Authors: Muriel Jensen
Not even love can keep her from her dream
Bobbie Molloy’s dream to paint in Florence gave her the strength to battle cancer. Now that she’s recovering, and just weeks away from leaving for Italy, she won’t let anything—or anyone—stop her from making that dream come true. Not even Nate Raleigh.
From the moment he rushes in to save what’s left of her studio—after his young nephews had inadvertently trashed it—next-door neighbor Nate has Bobbie intrigued. Everything about him is complex and endearing: two excellent reasons to keep her distance. She can’t risk getting involved when she’s just passing through. Her dream has kept her alive and it has to come first. No matter what the cost.

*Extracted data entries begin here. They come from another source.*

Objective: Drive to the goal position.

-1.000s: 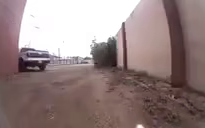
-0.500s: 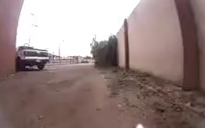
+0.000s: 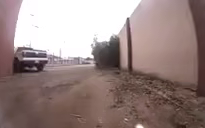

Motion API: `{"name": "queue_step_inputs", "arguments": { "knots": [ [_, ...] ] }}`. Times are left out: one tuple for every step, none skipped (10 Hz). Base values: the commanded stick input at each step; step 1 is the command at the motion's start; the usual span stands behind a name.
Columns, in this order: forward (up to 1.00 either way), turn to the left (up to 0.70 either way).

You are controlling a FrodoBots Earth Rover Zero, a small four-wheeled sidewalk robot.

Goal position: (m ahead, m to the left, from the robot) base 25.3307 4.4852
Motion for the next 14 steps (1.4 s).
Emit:
{"name": "queue_step_inputs", "arguments": {
  "knots": [
    [0.70, 0.00],
    [0.70, 0.00],
    [0.70, 0.00],
    [0.70, 0.00],
    [0.70, 0.00],
    [0.70, 0.00],
    [0.70, 0.00],
    [0.70, 0.00],
    [0.70, 0.00],
    [0.70, 0.00],
    [0.70, 0.00],
    [0.70, 0.00],
    [0.70, 0.00],
    [0.70, 0.00]
  ]
}}
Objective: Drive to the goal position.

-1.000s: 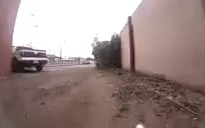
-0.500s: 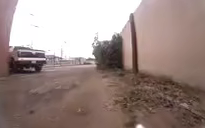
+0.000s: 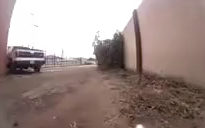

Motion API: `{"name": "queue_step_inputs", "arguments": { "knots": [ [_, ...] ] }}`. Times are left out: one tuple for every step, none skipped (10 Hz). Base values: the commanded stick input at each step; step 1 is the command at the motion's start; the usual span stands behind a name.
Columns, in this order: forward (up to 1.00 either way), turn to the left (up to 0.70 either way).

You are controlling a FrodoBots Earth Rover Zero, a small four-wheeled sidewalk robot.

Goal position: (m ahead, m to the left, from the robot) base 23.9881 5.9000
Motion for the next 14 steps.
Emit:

Bobbie could have thoughts like this with the comfortable distance of a woman who didn’t really care. Now that much of the mess was cleaned up and she felt calmer, she could observe Nate with detached interest. Tall, lean, hazel eyes with stubby lashes, nice nose, Saturday-morning stubble around a straight mouth that was a little tight. He didn’t smile much. She was willing to bet he had a dynamite smile when he used it.
She wondered what had happened that his nephews were living with him. He seemed to be good with them, although she sensed an undercurrent of antagonism from the older boy.
She could list Nate’s qualities without a stirring of feminine interest because she had a life plan that didn’t involve a husband and children. She was going to Florence, Italy, to study art. It had been a dream since she was sixteen, and the past year had turned it into an obsession. She was in remission, but she didn’t have forever. She had to go now. The need to make art lived inside her, trying to break out, and she had to follow the masters to study and learn. To find the depths of her talent.
Bobbie watched the three walk across the yard to the big yellow house next door, the man and one of the boys hand in hand, the dog lumbering along beside them. She smiled at the sight.
Nice, but not for her.
Hello, again! I’m thrilled to be back at Harlequin. Life took me away for some time, but I’m delighted to return with a book to offer you.
My younger sister, Diane, is a cancer survivor. I thought her very heroic in her battle and when I was asked to come up with an idea for a Harlequin Heartwarming book, her struggle came to mind. Combining her experience with my husband, Ron’s, career as an artist was an easy leap. My hero’s work as a CPA comes from my last seven years as a receptionist in an accounting firm.
So, my heroine wants to travel to Florence to learn about the artist inside her, and my hero has custody of his two little nephews and a business and must stay home. What to do?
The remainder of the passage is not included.